Imagine driving up to your home and finding nothing but a mass of wreckage. Could you afford to repair or rebuild your home? For the vast majority of homeowners, the answer would depend on the cause o...

Imagine driving up to your home and finding nothing but a mass of wreckage. Could you afford to repair or rebuild your home? For the vast majority of homeowners, the answer would depend on the cause of the damage. If the devastation was the result of fire, wind, explosion, or an automobile accident, then the cost of repair would be covered by standard homeowner insurance, which most lenders require homeowners to have until the mortgage is paid off. If the damage was caused by an earthquake, however, the answer could be quite different. Standard homeowners insurance covers some damage caused by earthquakes, but not all. The only way to be certain that the damage would be covered would be to carry earthquake insurance.

More than 5,000 earthquakes occur in the United States each year.
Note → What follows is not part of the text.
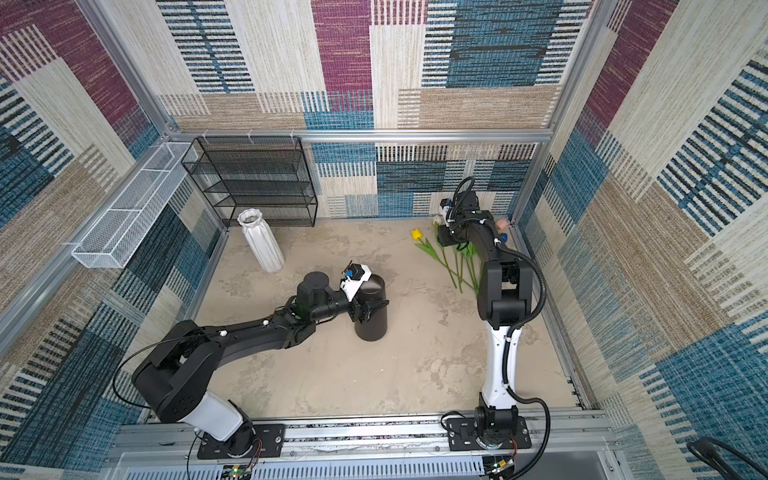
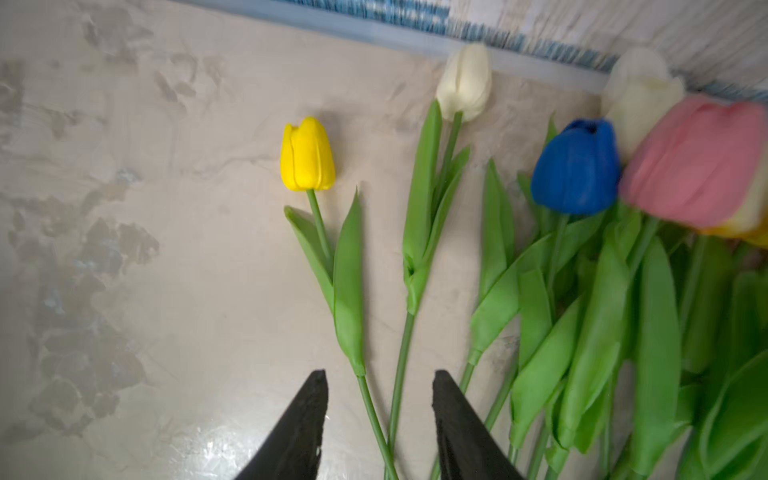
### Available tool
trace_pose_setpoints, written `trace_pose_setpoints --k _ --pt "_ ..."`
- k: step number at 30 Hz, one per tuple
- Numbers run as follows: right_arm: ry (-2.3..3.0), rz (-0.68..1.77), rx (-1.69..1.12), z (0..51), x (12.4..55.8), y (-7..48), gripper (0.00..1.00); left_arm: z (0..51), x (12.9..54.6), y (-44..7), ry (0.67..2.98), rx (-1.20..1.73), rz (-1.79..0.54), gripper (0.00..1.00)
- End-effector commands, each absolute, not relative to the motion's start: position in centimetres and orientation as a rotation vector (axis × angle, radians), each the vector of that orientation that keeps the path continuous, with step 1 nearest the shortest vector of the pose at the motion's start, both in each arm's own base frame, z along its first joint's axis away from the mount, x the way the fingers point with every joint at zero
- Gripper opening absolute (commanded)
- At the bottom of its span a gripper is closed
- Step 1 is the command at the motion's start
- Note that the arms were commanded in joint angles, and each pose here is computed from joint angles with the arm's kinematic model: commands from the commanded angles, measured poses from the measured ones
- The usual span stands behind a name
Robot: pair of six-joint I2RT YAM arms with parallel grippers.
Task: Arrange the flowers into the vase
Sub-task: 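Pull the grey vase nearer with left gripper while right grasps yellow tulip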
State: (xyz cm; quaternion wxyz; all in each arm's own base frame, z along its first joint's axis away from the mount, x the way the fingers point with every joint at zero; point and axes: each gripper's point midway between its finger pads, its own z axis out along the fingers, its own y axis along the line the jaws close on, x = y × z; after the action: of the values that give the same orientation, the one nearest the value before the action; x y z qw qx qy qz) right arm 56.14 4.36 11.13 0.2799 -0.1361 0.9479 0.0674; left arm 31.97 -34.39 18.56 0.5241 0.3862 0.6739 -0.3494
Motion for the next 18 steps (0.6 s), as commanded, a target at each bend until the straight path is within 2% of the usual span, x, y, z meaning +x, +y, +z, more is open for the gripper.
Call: trace_pose_setpoints --k 1,10,18 --pt "2.579 0.130 -0.406 9.8 55.6 4.3 0.45 22.7 32.8 -35.0 1.418 0.854 -0.831 0.07" --pt "2.671 0.024 -0.461 4.9 54.9 4.3 0.43 21.1 33.3 -35.6 1.421 0.862 -0.832 0.12" --pt "2.679 0.000 -0.480 2.3 55.4 4.4 0.40 20.9 33.1 -35.5 1.414 0.871 -0.820 0.38"
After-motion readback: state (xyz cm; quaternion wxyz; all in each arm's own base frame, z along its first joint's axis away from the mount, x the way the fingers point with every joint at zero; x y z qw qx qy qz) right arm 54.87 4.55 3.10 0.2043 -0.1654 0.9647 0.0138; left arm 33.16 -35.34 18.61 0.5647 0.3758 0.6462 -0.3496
Most hit the West Coast, but since 1900, earthquakes have struck in 39 different states, causing damage in all 50. The Federal Emergency Management Agency reports that earthquakes cause $4.4 billion in property losses each year, ranking just behind floods ($5.2 billion in losses), hurricanes ($5.4 billion in losses), and fires ($8.6 billion in losses).

Earthquakes cause damage in two ways: directly, through earth movement, or shaking; and indirectly, by triggering other destruction. Roughly half of all earthquake damage is due to shaking. The other half is due to indirect damage, such as when natural gas leaking from a broken line ignites and starts a fire, for example, or when water flooding out of a broken pipe destroys walls, ceilings, or personal property. Indirect damage is covered by traditional homeowner’s insurance. Damage due to shaking, however, is not.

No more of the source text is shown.